Cauchemars ex machina

Q uelques minutes après 8 heures, le 22 septembre 1991, Corneille Richelin, écrivain oublié ayant publié plusieurs ouvrages dans les années 1930, est retrouvé mort dans sa chambre. Une hache plantée au milieu du front. La porte était verrouillée de l’intérieur, personne n’en est sorti : la gouvernante est formelle. Son patron ne voulait pas être dérangé… jusqu’à ce qu’un cri terrible se fasse entendre.

C’est sur cet évènement mystérieux que s’ouvre l’album. Il s’agit d’un meurtre et l’identité du coupable est révélée dès les premières pages. La question n’est pas tant de savoir qui l’a commis, mais comment et pourquoi. Toute l’histoire est alors un immense flashback, à partir de 1938 où, par une nuit d’automne, un diner réunit plusieurs auteur-e-s de romans à suspense à l’initiative du baron Von Richtenback. Mettant en scène deux personnages réels, en l'occurrence Margery Allingham et Cameron McCabe, l’intrigue se déploie sur fond de Seconde Guerre mondiale. Pour les services secrets britanniques, stopper le développement de l’arme nucléaire par les nazis devient un enjeu stratégique majeur. L’auteur français Corneille Richelin (fictif, lui), caractérisé par une certaine instabilité et dépendant de ses cauchemars pour trouver l’inspiration, est lié d’amitié avec une personnalité influente du IIIème Reich. Il devient dès lors la cible parfaite d’une vaste manipulation à distance.

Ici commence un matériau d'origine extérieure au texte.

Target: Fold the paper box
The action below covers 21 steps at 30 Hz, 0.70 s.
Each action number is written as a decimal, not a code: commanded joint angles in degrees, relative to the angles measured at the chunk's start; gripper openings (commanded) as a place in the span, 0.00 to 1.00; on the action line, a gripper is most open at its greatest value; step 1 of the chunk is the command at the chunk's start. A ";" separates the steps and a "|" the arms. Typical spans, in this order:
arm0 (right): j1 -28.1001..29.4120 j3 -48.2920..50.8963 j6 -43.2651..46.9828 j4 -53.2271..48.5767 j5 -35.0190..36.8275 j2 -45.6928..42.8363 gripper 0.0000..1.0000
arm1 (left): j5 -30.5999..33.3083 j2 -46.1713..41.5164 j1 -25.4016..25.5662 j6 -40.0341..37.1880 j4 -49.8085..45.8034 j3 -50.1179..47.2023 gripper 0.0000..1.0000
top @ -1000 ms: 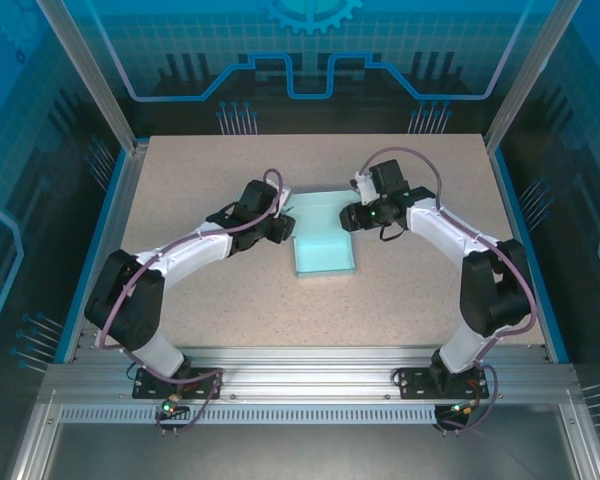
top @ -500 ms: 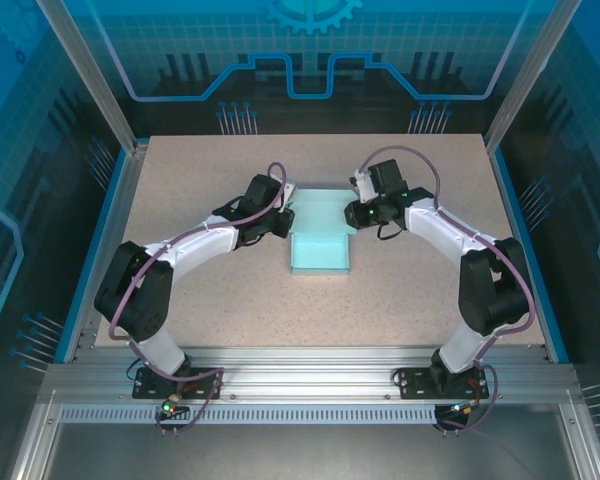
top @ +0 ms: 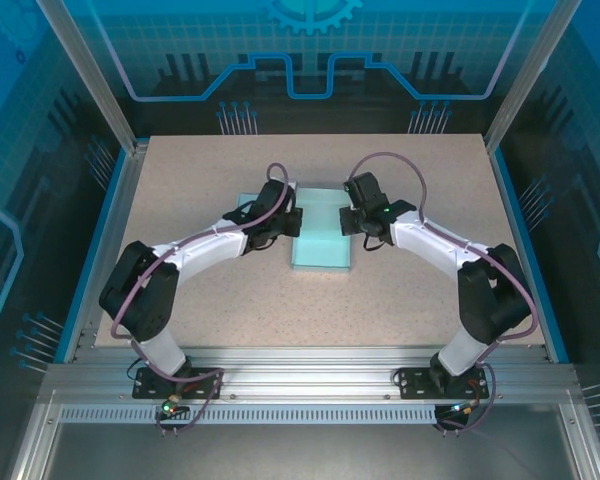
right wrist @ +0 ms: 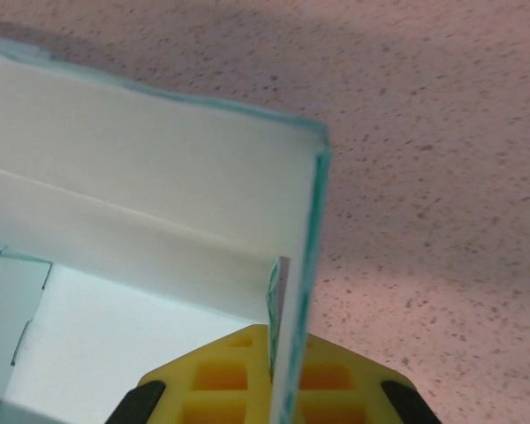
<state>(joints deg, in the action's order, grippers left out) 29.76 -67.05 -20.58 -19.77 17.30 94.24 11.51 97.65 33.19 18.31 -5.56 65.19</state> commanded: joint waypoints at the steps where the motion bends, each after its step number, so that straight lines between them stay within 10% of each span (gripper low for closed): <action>1: 2.81 0.16 -1.89 6.76 1.37 -1.47 0.05 | -3.42 1.75 4.13 4.14 9.81 1.64 0.00; 21: 3.71 9.84 -7.29 18.16 2.27 -1.31 0.02 | 5.46 5.22 9.32 5.08 14.59 -0.51 0.00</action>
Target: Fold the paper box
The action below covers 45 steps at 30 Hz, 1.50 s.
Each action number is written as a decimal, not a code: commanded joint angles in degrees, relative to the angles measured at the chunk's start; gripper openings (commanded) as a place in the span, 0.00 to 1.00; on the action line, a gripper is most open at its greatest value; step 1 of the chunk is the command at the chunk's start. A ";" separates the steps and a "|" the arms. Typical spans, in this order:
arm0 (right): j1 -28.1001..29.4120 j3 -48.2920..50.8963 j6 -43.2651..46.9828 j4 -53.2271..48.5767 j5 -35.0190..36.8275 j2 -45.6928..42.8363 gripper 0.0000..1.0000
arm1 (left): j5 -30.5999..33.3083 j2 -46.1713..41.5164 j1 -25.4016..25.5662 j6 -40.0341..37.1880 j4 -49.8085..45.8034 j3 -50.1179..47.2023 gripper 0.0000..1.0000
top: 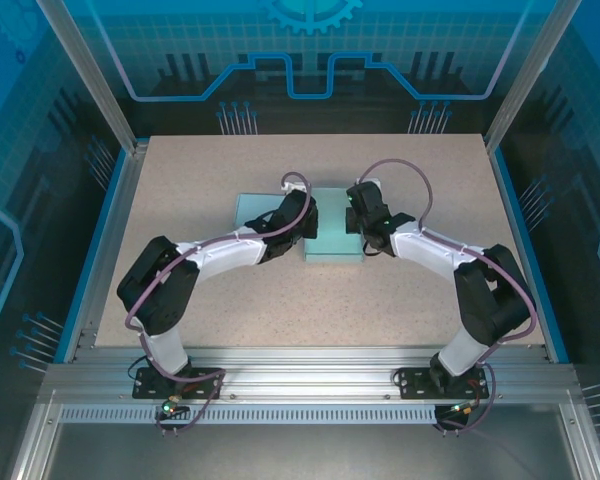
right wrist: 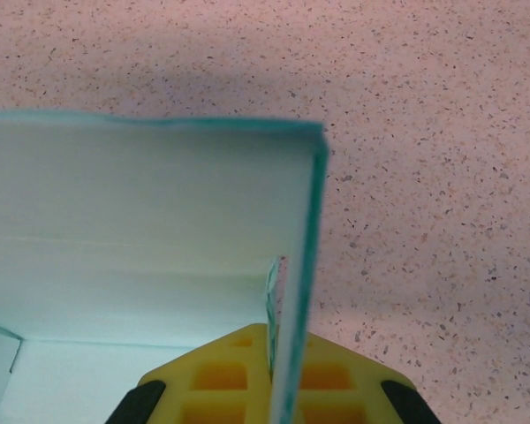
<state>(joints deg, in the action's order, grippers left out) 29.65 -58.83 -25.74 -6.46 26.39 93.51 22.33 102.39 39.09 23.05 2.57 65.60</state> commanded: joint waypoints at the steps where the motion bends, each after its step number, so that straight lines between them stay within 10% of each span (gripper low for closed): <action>1: 3.92 2.06 -2.51 5.18 -6.64 -0.77 0.02 | -4.94 0.36 3.54 0.41 6.40 -1.45 0.00; 18: 8.57 14.44 -5.32 12.27 -2.13 -6.27 0.03 | -5.52 -3.69 4.72 5.61 13.00 -14.86 0.00; 33: 15.89 29.59 -7.85 26.10 7.41 -6.07 0.00 | -14.64 -6.69 4.68 10.87 36.28 -33.87 0.21; 45: 19.09 32.51 -10.85 25.97 13.74 -2.75 0.03 | -12.01 -11.68 4.74 12.50 36.14 -43.37 0.44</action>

Il est difficile de véritablement attribuer un genre au récit proposé par Thierry Smolderen (Gipsy, Ghost Money, L’été Diabolik). Avec deux crimes impossibles enchâssés dans l’ensemble de l’histoire, l’hommage aux romans dits « mystère » occupe, de toute évidence, une place de choix. Les références (mêmes inconscientes) que peuvent avoir les lecteurs avec ce genre sont ainsi habilement utilisées. Qui ne s’est jamais abandonné à la saine lecture de Trois cercueils se refermeront ou autres Dix petits nègres ? S’y ajoutent toutefois l’exploration de la psychologie profonde d’un personnage, la compréhension d’oppositions militaires ou encore le suivi de la création d’un film. L’ensemble aurait pu être confus et la chronologie se perdre, mais la fluidité dans la présentation des évènements et le recours à un chapitrage judicieux permettent au scénariste de contourner l’obstacle.

Le volet graphique n’est pas en reste. Avec sa maîtrise du travail aux pastels, Jorge González (Mécaniques du fouet, La flamme) retranscrit une atmosphère énigmatique et sombre (en cent vingt planches, les cases comprenant quelques touches de couleurs chaudes se comptent sur les doigts). Son style réaliste, presque chirurgical, sert parfaitement le propos. Si la composition de quelques planches est relativement classique, certains gros plans attirent l’œil et des pleines pages se répondant l’une à l’autre ponctuent régulièrement les différentes séquences.

Savant mélange entre polar, mystère, espionnage et faits historiques, Cauchemars ex machina est assurément une réussite qui doit autant à son scénario parfaitement ficelé qu’à des dessins qui ne peuvent pas laisser indifférent.